#### [EXERCISE DETAILS]
Would you return, word for word, the lines of the data below from the line with "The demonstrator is" through the line with "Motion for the", and no others?

#### [TASK MATERIAL]
--------------------------------------------------
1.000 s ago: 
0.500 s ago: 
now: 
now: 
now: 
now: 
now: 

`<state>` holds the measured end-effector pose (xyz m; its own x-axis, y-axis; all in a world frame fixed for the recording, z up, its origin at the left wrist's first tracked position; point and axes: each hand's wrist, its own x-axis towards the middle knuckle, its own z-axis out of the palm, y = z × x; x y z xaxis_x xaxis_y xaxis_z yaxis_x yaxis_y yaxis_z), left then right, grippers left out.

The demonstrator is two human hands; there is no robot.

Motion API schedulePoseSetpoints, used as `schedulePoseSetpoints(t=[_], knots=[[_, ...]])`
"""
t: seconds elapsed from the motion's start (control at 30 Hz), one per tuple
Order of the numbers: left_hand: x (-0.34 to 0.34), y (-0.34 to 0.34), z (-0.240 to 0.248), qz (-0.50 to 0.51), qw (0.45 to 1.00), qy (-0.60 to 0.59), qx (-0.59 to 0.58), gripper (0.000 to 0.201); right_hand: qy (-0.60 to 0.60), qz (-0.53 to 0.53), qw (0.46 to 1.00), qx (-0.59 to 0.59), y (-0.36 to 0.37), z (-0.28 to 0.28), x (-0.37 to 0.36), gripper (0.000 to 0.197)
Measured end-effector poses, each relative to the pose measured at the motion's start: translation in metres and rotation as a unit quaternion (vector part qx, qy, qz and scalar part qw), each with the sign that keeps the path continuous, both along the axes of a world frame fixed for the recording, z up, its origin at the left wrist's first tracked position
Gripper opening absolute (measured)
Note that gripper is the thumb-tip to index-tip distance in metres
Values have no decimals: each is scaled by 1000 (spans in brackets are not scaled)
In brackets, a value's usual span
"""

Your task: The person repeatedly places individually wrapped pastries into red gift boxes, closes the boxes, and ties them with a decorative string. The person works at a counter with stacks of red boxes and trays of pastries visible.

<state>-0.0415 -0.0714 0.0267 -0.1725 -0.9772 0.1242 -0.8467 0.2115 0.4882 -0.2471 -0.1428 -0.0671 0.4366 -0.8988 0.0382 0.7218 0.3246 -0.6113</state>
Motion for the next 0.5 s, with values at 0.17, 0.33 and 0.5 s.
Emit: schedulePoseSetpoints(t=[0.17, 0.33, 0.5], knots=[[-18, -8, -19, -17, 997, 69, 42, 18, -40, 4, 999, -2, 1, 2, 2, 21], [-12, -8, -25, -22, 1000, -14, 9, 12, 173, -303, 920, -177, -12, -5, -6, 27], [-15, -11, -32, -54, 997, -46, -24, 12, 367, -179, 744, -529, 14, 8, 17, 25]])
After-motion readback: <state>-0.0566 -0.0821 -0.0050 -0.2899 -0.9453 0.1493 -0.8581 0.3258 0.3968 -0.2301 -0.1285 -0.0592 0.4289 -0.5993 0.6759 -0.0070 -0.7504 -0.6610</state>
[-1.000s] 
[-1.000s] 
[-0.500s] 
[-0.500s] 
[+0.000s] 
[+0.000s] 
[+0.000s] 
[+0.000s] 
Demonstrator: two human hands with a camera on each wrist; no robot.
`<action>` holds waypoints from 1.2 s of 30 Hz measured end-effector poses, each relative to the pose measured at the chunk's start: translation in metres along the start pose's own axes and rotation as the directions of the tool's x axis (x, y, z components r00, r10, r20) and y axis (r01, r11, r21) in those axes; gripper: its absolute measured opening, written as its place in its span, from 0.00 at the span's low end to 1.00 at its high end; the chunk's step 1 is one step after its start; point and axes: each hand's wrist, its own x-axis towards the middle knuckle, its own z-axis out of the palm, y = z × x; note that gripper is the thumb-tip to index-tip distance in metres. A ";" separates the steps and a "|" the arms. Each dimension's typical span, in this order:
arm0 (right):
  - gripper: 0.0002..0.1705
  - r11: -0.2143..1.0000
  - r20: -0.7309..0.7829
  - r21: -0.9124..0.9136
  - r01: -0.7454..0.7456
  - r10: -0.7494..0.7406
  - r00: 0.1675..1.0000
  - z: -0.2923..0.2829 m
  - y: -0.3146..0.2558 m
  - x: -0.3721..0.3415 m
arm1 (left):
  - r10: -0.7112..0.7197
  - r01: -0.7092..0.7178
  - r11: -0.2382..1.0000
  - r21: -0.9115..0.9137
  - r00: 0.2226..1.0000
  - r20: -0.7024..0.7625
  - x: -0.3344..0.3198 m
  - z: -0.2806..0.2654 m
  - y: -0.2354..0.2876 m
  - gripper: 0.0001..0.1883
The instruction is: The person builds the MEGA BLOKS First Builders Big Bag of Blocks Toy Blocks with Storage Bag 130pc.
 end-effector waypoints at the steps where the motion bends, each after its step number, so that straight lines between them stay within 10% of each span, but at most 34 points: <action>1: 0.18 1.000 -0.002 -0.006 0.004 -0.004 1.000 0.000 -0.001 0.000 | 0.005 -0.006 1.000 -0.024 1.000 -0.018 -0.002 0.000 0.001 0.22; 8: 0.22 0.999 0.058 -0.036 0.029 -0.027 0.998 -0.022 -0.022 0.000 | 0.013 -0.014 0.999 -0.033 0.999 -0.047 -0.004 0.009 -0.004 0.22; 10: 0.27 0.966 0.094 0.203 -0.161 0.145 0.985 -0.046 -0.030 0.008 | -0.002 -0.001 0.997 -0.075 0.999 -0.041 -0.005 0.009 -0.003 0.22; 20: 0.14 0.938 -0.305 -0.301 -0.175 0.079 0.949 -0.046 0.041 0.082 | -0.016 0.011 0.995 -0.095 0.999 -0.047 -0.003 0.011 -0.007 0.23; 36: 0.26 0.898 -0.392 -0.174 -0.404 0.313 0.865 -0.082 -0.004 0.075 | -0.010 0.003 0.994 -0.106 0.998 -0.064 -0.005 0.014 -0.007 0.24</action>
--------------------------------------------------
#### [YOUR RESPONSE]
The demonstrator is two human hands; there is no robot.

Motion API schedulePoseSetpoints, used as `schedulePoseSetpoints(t=[_], knots=[[_, ...]])`
"""
t: seconds elapsed from the motion's start (control at 30 Hz), one per tuple
Order of the numbers: left_hand: x (-0.34 to 0.34), y (-0.34 to 0.34), z (-0.240 to 0.248), qz (-0.50 to 0.51), qw (0.45 to 1.00), qy (-0.60 to 0.59), qx (-0.59 to 0.58), gripper (0.000 to 0.201); right_hand: qy (-0.60 to 0.60), qz (-0.53 to 0.53), qw (0.46 to 1.00), qx (-0.59 to 0.59), y (-0.36 to 0.37), z (-0.28 to 0.28), x (-0.37 to 0.36), gripper (0.000 to 0.197)
Measured end-effector poses, each relative to the pose measured at the motion's start: translation in metres and rotation as a unit quaternion (vector part qx, qy, qz and scalar part qw), each with the sign that keeps the path continuous, both along the axes of a world frame fixed for the recording, z up, its origin at the left wrist's first tracked position
Gripper opening absolute (measured)
Note that gripper is the thumb-tip to index-tip distance in metres
Values have no decimals: each is scaled by 1000 (spans in brackets are not scaled)
In brackets, a value's usual span
"""

Your task: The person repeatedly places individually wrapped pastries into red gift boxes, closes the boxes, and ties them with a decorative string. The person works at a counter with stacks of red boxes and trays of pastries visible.

<state>-0.0415 -0.0714 0.0267 -0.1725 -0.9772 0.1242 -0.8467 0.2115 0.4882 -0.2471 -0.1428 -0.0671 0.4366 -0.8988 0.0382 0.7218 0.3246 -0.6113</state>
Motion for the next 0.5 s, with values at 0.17, 0.33 and 0.5 s.

There is no more to this answer.